My First Enigma: How a 20-Year Returns Problem Ignited My Purpose
For decades, the online fashion industry simply accepted a perplexing reality: return rates soaring between 15-50%, often attributed to "poor fit." Reports would lament the massive costs – the shipping, restocking, lost sales, the drain on cash flow – all quantified in percentages that shaved precious margin from every shopping basket. Solutions emerged, indeed: personal avatars, body scanning, and detailed measurement input, to name but a few. But year after year, none proved truly effective, efficient, or scalable. They all relied on asking customers to jump through hoops, creating friction and disconnects before purchase, which ultimately resulted in a negative customer experience, all before any actual sales were made.

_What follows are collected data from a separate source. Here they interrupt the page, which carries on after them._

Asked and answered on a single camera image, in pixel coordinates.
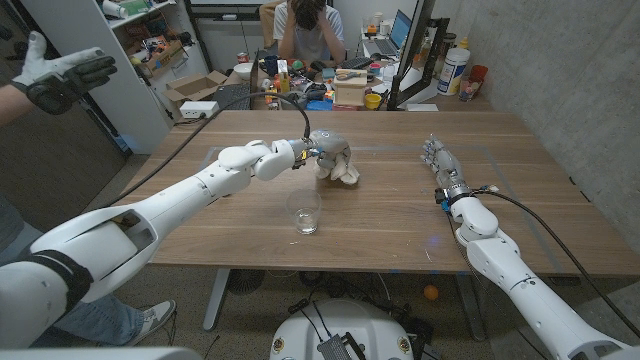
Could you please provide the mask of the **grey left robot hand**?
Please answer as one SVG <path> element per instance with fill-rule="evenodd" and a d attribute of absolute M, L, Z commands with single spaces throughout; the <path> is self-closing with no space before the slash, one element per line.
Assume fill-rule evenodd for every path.
<path fill-rule="evenodd" d="M 339 162 L 339 157 L 345 165 L 350 161 L 350 146 L 347 140 L 335 131 L 314 130 L 310 133 L 306 144 L 311 156 L 316 158 L 316 164 L 321 168 L 334 169 Z"/>

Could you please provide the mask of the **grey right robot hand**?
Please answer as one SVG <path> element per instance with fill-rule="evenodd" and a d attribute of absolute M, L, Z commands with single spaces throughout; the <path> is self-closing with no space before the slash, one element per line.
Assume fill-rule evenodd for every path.
<path fill-rule="evenodd" d="M 431 135 L 422 146 L 422 161 L 433 171 L 436 182 L 447 198 L 472 192 L 467 185 L 459 160 L 435 136 Z"/>

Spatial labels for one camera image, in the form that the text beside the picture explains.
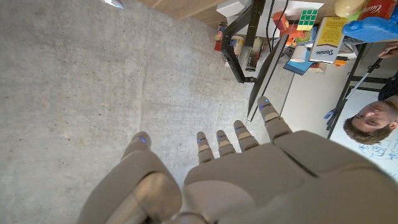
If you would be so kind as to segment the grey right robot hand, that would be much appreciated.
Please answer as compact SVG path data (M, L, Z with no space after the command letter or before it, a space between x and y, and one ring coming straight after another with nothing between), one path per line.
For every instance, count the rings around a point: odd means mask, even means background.
M121 0L102 0L102 1L113 7L124 9L124 4L121 2Z

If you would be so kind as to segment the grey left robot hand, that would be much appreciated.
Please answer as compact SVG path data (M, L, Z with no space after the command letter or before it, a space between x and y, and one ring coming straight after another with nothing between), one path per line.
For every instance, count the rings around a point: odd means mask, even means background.
M179 186L141 131L94 188L79 223L396 223L397 182L347 147L293 132L262 96L270 142L241 121L236 152L223 131L215 157L197 134L199 164Z

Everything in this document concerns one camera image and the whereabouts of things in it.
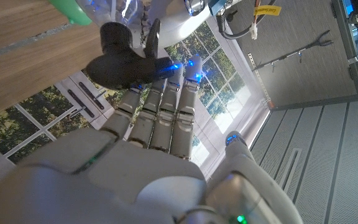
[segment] window pane
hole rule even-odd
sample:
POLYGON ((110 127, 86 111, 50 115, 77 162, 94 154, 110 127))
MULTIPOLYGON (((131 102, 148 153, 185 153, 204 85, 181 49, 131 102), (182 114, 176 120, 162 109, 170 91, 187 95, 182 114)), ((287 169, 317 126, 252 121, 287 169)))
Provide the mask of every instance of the window pane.
POLYGON ((219 98, 215 98, 214 101, 207 107, 206 109, 208 113, 211 115, 213 119, 217 117, 217 115, 221 113, 226 113, 226 109, 222 105, 222 103, 219 101, 219 98))
POLYGON ((119 102, 121 102, 122 97, 126 90, 109 90, 106 89, 106 93, 104 94, 104 98, 109 102, 109 104, 116 110, 119 102))
POLYGON ((219 94, 219 97, 223 103, 223 106, 226 106, 227 103, 229 101, 231 101, 232 99, 234 99, 236 96, 234 95, 234 93, 231 91, 229 85, 226 85, 222 91, 219 94))
POLYGON ((235 93, 237 93, 243 86, 246 85, 238 73, 234 75, 234 77, 232 78, 232 80, 229 81, 229 83, 235 93))
POLYGON ((198 137, 194 135, 190 161, 194 162, 198 167, 200 167, 208 156, 209 151, 205 148, 205 146, 198 139, 198 137))
POLYGON ((67 115, 57 124, 53 125, 49 131, 56 137, 62 137, 68 134, 71 131, 80 129, 80 128, 90 128, 92 125, 82 116, 81 113, 70 118, 70 115, 67 115))
POLYGON ((230 80, 229 83, 236 94, 237 99, 244 105, 251 96, 248 86, 246 86, 238 73, 234 75, 233 79, 230 80))
POLYGON ((20 105, 43 126, 73 106, 54 86, 31 96, 20 105))
POLYGON ((13 163, 17 164, 19 161, 27 157, 29 154, 40 148, 41 146, 46 145, 47 143, 51 142, 52 140, 48 138, 46 134, 41 134, 40 136, 36 137, 33 141, 28 143, 27 145, 23 146, 13 155, 9 156, 13 163))
POLYGON ((38 130, 15 107, 0 112, 0 153, 7 153, 38 130))
POLYGON ((230 113, 225 109, 222 103, 216 98, 211 105, 207 108, 207 111, 214 119, 219 130, 224 133, 226 129, 233 122, 233 118, 230 113))
POLYGON ((219 49, 213 56, 215 62, 217 63, 218 67, 223 72, 224 76, 229 79, 233 76, 236 69, 234 65, 231 63, 230 59, 226 56, 223 49, 219 49))
POLYGON ((197 94, 204 106, 207 106, 214 97, 215 93, 206 78, 201 79, 200 89, 197 94))
POLYGON ((219 43, 216 40, 214 34, 209 28, 206 22, 203 22, 195 31, 198 38, 204 43, 206 49, 212 53, 219 47, 219 43))
POLYGON ((147 84, 146 87, 145 87, 145 90, 142 92, 142 96, 140 97, 140 103, 139 105, 137 106, 136 110, 135 110, 135 114, 133 115, 132 119, 131 119, 131 124, 135 124, 136 122, 136 119, 140 113, 140 111, 142 110, 142 107, 144 105, 144 101, 146 100, 147 98, 147 95, 149 94, 150 92, 150 87, 151 87, 151 83, 147 84))
POLYGON ((183 64, 186 64, 188 59, 191 57, 181 42, 173 46, 166 47, 165 50, 172 60, 178 60, 183 64))
POLYGON ((208 52, 194 34, 190 34, 183 43, 192 55, 199 55, 203 60, 208 57, 208 52))
POLYGON ((206 76, 208 77, 215 90, 219 91, 226 81, 224 80, 221 72, 211 59, 204 63, 203 71, 205 72, 206 76))
POLYGON ((237 98, 235 98, 227 103, 226 108, 230 112, 231 116, 235 118, 240 113, 242 104, 237 98))

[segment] window
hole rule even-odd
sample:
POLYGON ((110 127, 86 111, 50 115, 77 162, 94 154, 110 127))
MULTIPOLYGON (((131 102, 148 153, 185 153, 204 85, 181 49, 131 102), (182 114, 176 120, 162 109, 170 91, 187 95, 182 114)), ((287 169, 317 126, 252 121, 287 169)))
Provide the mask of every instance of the window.
POLYGON ((0 153, 13 163, 89 122, 51 86, 0 112, 0 153))
POLYGON ((198 97, 224 133, 247 102, 250 91, 207 23, 203 22, 185 40, 165 50, 173 60, 183 64, 194 54, 203 59, 198 97))
POLYGON ((203 162, 209 156, 209 151, 205 148, 203 143, 196 135, 193 136, 193 149, 191 151, 190 161, 195 163, 198 167, 203 165, 203 162))

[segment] green led light
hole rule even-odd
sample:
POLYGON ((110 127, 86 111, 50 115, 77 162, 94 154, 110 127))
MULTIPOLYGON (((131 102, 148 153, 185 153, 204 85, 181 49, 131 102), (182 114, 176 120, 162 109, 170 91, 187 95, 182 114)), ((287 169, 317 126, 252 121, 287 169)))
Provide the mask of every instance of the green led light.
POLYGON ((243 215, 239 215, 237 217, 237 221, 241 224, 247 224, 247 220, 246 220, 245 216, 243 216, 243 215))

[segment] wooden table
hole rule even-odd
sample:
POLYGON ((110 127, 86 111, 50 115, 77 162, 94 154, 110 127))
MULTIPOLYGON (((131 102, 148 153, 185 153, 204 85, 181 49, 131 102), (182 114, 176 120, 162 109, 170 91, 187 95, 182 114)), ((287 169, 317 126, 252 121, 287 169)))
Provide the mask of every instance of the wooden table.
MULTIPOLYGON (((0 49, 68 23, 47 0, 0 1, 0 49)), ((0 55, 0 111, 101 55, 95 24, 73 26, 0 55)))

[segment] metal bracket
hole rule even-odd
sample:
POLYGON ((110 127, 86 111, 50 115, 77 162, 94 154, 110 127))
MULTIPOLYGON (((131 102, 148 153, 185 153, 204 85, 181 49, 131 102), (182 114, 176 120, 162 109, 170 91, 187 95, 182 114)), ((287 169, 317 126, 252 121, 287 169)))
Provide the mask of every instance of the metal bracket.
POLYGON ((352 58, 350 58, 350 59, 347 59, 347 62, 349 63, 349 65, 351 65, 351 64, 353 64, 353 63, 358 62, 358 58, 357 58, 357 56, 352 57, 352 58))
MULTIPOLYGON (((252 54, 251 53, 248 53, 248 57, 249 57, 249 60, 251 61, 251 64, 253 66, 253 68, 256 68, 256 64, 255 64, 255 61, 254 61, 254 58, 252 57, 252 54)), ((264 91, 265 93, 265 96, 266 96, 266 100, 264 103, 264 101, 262 102, 264 105, 266 105, 269 101, 271 101, 272 99, 270 98, 269 94, 267 93, 267 90, 266 90, 266 87, 262 81, 262 78, 260 77, 259 75, 259 72, 258 70, 255 70, 255 74, 256 74, 256 77, 258 78, 258 81, 260 83, 260 86, 262 87, 262 90, 264 91)))

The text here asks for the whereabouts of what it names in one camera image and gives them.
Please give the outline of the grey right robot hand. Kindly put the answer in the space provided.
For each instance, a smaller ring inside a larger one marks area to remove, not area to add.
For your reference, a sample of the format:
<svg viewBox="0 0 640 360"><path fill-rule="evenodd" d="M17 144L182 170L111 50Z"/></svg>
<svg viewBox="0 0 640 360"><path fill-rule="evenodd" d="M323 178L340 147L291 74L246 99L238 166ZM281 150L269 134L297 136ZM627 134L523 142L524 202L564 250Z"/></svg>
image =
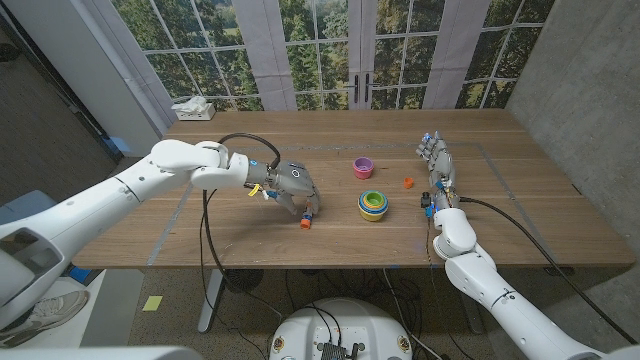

I observed these "solutions" with a persistent sense of perplexity. They felt like they attempted to fix a leak by constantly bailing out the water rather than finding the crack in the pipe. They were operating squarely under the Streetlight Effect, looking for answers only where the data was easiest to collect – directly from the customer at the point of perceived fit. The prevailing wisdom became: "This is just the cost of doing business online. It's an enigma we manage, not solve."
But what if it wasn't an enigma? What if this wasn't an unsolvable problem but simply one that no one had dared to look at differently?
This question became my personal challenge. To avoid following others, I added a crucial constraint: no additional disruptive steps should be taken during the end-to-end shopping experience for the customer. The solution had to be invisible to them. It must remain seamless.
This was my "Why moment."
I instinctively felt this problem could be solved, that the answer lay not in more customer input but in understanding the Opaque Black Box of the retailer's own operations. It meant discarding the standard playbooks and daring to search where others didn't. It was about trusting my curiosity to illuminate the unseen links.
I found my opportunity to work with a globally recognized American fashion, apparel, design, and retail company. I dove into a full season (12 months) of their online eCommerce shopping history, not in cleaned reports, but in its raw, unfiltered format. My approach wasn't about applying pre-conceived models; it was about thinking laterally, seeking patterns where others saw noise, and asking the fundamental "why" behind every return.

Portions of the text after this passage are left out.